Dann begann die Zeit der Trauer. In der ersten Zeit habe ich gar nichts mehr auf die Kette gekriegt. Habe mich total zurückgezogen und mir war alles egal. Oder doch nicht ? Eigentlich wollte ich nur hinterhergehen. Als mir das bewußt wurde, habe ich einen Trauerbegleitung gemacht. Die Gespräche taten zwar gut, aber meinen Pa konnten sie mir auch nicht zurückbringen. Aber wenigstens hatte ich gelernt, mich gegen Leute, die mich in meiner Trauer störten oder unpaßende Sprüche brachten, zur Wehr zu setzen. Und ich hatte auch beschlossen, dass ich meinen Weg hier zu Ende gehen muß, egal wie schwer er auch sein wird.

Dann habe auch ich auf die Zeit gehofft. Erst dachte ich nach 2 Monaten wird es besser, dann nach einem Jahr. Nein, auch nicht, aber bestimmt nach 2 Jahren. Nein, die Trauer ist noch lange nicht vorbei. Ich weine immer noch fast jeden Tag um meinen Pa. Ich vermisse ihn immer noch unendlich und würde alles tun, um ihn auch nur noch einmal sehen zu können. Jetzt, nach 2 Jahren, 2 Monaten und 13 Tagen bin ich zu dem Entschluß gekommen, dass ich wohl den Rest meines Lebens irgendwie Trauern werde. Mein Leben hat sich drastisch verändert und wird nie mehr so, wie es mal war.
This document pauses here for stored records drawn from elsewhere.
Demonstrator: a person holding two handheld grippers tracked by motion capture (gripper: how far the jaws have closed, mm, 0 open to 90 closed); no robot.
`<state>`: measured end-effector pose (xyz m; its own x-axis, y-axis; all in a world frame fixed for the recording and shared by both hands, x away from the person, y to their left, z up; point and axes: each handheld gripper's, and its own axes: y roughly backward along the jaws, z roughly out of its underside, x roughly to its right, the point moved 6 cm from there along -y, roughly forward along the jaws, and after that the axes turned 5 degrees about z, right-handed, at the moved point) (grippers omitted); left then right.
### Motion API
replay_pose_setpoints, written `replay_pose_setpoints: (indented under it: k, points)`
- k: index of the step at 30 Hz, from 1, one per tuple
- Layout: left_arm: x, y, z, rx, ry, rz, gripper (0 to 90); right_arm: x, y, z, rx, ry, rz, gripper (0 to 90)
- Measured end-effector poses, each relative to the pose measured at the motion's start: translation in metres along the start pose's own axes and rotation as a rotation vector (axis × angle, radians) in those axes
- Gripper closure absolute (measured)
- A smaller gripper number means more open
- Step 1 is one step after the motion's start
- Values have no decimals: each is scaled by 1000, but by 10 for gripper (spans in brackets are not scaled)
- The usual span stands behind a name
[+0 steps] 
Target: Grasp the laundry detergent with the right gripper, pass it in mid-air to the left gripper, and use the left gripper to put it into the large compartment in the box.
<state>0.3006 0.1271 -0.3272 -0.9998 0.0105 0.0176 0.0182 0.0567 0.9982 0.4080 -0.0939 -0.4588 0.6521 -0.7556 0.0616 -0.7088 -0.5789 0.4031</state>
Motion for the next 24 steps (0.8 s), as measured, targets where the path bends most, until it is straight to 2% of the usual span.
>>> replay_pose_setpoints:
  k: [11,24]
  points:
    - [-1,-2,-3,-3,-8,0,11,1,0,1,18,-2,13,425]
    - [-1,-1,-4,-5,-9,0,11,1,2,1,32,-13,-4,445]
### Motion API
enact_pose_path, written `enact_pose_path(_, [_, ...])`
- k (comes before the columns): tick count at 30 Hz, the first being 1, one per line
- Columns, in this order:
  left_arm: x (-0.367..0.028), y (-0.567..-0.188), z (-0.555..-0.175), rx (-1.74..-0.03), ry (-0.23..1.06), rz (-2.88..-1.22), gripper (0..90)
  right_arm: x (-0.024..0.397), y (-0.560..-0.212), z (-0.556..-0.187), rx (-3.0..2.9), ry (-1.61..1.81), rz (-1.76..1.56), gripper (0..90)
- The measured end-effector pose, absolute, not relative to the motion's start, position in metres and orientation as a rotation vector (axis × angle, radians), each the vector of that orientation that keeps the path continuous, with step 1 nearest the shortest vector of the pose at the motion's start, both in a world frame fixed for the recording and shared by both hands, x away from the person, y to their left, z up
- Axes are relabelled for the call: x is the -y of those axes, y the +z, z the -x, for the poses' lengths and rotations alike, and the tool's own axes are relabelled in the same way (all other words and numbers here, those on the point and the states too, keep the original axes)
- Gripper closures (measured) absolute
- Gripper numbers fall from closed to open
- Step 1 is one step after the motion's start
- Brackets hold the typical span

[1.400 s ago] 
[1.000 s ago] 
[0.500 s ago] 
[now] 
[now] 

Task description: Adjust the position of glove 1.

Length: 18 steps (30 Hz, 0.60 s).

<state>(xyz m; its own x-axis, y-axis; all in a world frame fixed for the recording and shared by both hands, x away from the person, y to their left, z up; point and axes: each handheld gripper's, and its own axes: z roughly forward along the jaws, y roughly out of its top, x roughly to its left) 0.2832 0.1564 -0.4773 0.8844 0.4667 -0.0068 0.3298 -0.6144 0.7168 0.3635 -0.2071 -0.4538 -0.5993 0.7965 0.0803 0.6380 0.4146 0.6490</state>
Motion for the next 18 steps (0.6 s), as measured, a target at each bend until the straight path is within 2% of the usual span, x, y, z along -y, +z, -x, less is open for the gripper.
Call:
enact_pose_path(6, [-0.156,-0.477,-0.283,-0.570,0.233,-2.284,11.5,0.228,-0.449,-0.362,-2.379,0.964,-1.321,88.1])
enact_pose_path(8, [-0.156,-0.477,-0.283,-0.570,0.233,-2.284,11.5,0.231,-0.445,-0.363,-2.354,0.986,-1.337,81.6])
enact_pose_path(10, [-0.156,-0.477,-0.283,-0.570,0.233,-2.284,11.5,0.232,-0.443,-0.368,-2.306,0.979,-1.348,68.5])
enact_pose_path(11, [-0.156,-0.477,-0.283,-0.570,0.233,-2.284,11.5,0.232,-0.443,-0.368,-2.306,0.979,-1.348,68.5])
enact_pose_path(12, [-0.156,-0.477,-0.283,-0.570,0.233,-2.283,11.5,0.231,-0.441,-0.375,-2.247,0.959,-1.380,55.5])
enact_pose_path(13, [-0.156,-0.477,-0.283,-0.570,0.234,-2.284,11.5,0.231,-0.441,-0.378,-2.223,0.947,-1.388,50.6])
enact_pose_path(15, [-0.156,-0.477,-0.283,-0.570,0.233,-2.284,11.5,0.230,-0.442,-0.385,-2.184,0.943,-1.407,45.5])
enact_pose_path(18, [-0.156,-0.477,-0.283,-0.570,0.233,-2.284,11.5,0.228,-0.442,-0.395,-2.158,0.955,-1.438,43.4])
Mein Pa und ich wohnten im gleichen Haus und haben uns jeden Tag gesehen. Er war mein bester Freund, mein Vater und mein Seelenverwandter. Ich habe ihn mehr geliebt als mein Leben und liebe ihn immer noch. Daher denke ich, dass die Trauer vielleicht einfach der Preis ist, den wir für die Liebe bezahlen. Und für das, was mein Pa für mich war und ist, ist kein Preis zu hoch und keine Träne zu viel. Ich habe einfach in den letzten 2 Jahren gelernt, die Trauer als Teil von mir zu akzeptieren. Sie gehört jetzt einfach zu mir, sowie mein Pa zu mir gehört. Eines hat sich allerdings doch gebessert: ich kann auch mal wieder herzlich und ohne schlechtes Gewissen lachen, denn auch das gehört zu meinem Leben.

Mein Fazit nach 2 Jahren, 2 Monaten und 13 Tagen Trauer: Die Zeit heilt nicht alle Wunden, manche sind einfach zu tief. Aber mit der Zeit gewöhnt man sich an den Schmerz und akzeptiert ihn als Teil des Lebens.